__Problem requirements__:
Transcribe the data exactly. Pictures stay out.

=== Given material ===

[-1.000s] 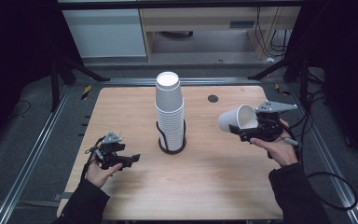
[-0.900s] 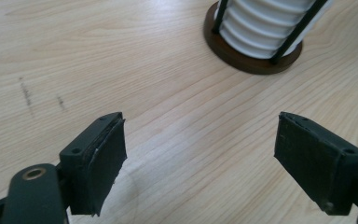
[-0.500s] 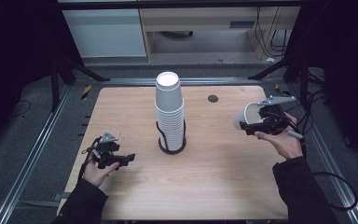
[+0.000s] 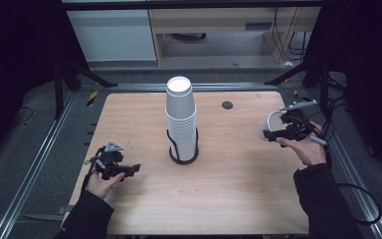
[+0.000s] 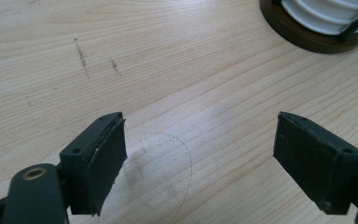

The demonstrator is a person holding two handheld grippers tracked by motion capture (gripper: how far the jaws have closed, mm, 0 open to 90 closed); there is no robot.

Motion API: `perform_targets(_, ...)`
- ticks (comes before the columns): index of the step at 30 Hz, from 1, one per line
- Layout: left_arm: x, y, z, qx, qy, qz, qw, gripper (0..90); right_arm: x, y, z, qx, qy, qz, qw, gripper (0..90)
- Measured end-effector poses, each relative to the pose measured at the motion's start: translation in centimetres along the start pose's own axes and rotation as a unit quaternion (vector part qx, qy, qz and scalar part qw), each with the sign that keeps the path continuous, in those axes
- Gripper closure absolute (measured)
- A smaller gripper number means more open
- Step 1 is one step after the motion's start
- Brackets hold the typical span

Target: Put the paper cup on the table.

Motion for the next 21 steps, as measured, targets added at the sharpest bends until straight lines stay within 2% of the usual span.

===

__Task answer__:
[-1.000s] 
[-0.900s] 
[-0.500s] 
[+0.000s] 
[+0.000s] 

The demonstrator is a person holding two handheld grippers tracked by motion capture (gripper: how far the jaws have closed, mm, 0 open to 90 closed); there is no robot.

Motion API: `perform_targets(_, ...)`
- ticks (comes before the columns): index of the step at 30 Hz, from 1, one per line
- Layout: left_arm: x, y, z, qx, qy, qz, qw, gripper (0..90); right_arm: x, y, z, qx, qy, qz, qw, gripper (0..90)
- Measured end-effector poses, each relative to the pose measured at the motion's start: translation in centimetres along the start pose's own axes and rotation as a unit quaternion (vector part qx, qy, qz and scalar part qw), each with the sign that keeps the path continuous, in those axes
- Gripper closure absolute (measured)
- A smaller gripper number means more open
- Step 1 is one step after the motion's start
- Brackets hold the typical span

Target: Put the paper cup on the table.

Motion for the next 21 steps, as measured, targets added at the sharpest bends until straight lines stay within 2% of the usual span.

The exercise has been completed in full.